Soil temperatures at approximately 2 and approximately 8 cm depths (n = 3) at the snow fence sites were measured in late winter and early spring using similar dataloggers. Temperatures at 20 and 40 cm above the soil surface at each site were measured by attaching thermocouples (unshielded) to wooden stakes. These data represent either ambient air temperatures or snow temperatures depending on whether the snow depth was sufficient to cover the sensor. Snow depths at the snow fence were measured on 17 April and 19 May 2005 along three transects perpendicular to the south side of each of the five snow fences. Snow depth measurements were collected at the ambient site along five south–north transects separated by 4 m on 19 May 2005.

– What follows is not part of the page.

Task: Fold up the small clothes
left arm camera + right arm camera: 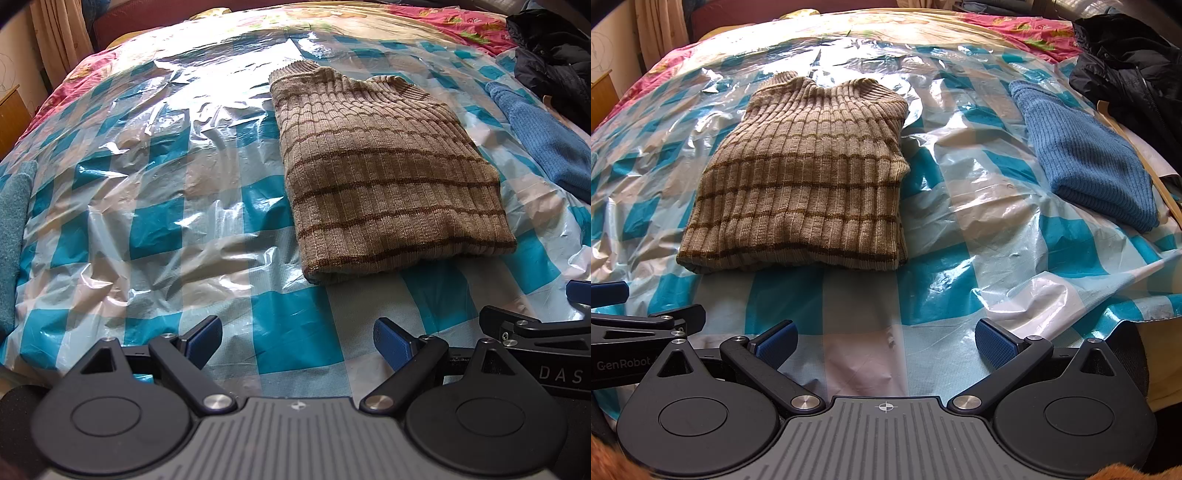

Belowground root biomass was calculated by multiplying the dry weight of fine and coarse (diameter greater than 0.1 mm) roots by the soil sample bulk density and mean soil sample depth. Species of each living plant were identified down to the soil surface from each of the 100 sample points within each point frame quadrat (n = 6). The leaf area index (LAI) was calculated from the total sum of all vascular plant species live leaf hits, divided by 100, the number of points within the quadrat (Warren Wilson 1958, 1965).
Statistical Analysis
A two-way factorial analysis of variance (ANOVA) was used to test for significant effects of snow depth (n = 10), plant removal manipulation (n = 10) and their interactions on total winter ecosystem respiration measured during the winter of 2004–2005. Thus, despite an experimental design where the ambient and snow fences sites were separated, and where the plant removal and control plots occurred in pairs within each of the five snow fenced areas, we chose to apply a complete randomized block design based on our knowledge, and observations of the site. Specifically, our statistical analysis assumes that: (a) based on the data and observations reported above, there were no systematic differences between plots within the ambient snow site and the snow fence sites prior to the establishment of the treatment (b) because the two control and two plant-removal plots within each of the snow fence areas were located at least 2 m apart, and soil respiration is notoriously spatially variable even at intervals of less than 15 cm (Rochette and others 1991), the effect of each snow fence on respiration from each plot was independent of its effect on neighboring plots. Thus, although the plant removal and control plots were nested in pairs within each of the five snow fences, we have assumed that respiration from each plot responded independently to the treatments. The square root transformation was applied to the winter ecosystem respiration values to meet the assumption of variance homogeneity (J.M.P. 5.1; Cary, NC). Post hoc multiple comparisons were analyzed using the Tukey–Kramer HSD test to find significant differences between all possible combinations of pairs. To test for snow fence effects on the proportional increase in winter ecosystem respiration between plant removal and control plots, winter time respiration measurements from the plant removal plots were randomly paired with measurements from control plots within each snow depth regime. The calculated proportions were arcsine square-root transformed (Zar 1996) and a one-way ANOVA was used to test if the proportional contribution of the plant removal plots to total winter ecosystem respiration significantly differed between the ambient and snow fence sites.
Results
Snow Fence and Plant Removal Treatment Effects on CO2 Flux
Total wintertime CO2 production was significantly increased by the snow fence manipulation in both control and plant removal plots (Figure 2; F 3,34 = 27.8, P < 0.001). By contrast, wintertime CO2 release was significantly decreased by the removal of plants (F 3,34 = 34.9, P < 0.001). There was no significant interaction between snow fence manipulation and plant removal treatments, indicating that these effects were independent of each other. Finally, the proportion of respiration from the plant removal plots relative to the total ecosystem respiration (from the control plots) was not significantly altered by the snow fence treatment, suggesting that CO2 production from both the plant-associated and bulk soil carbon pools responded similarly to the enhanced snow cover (F1,16 = 1.8, P = 0.2).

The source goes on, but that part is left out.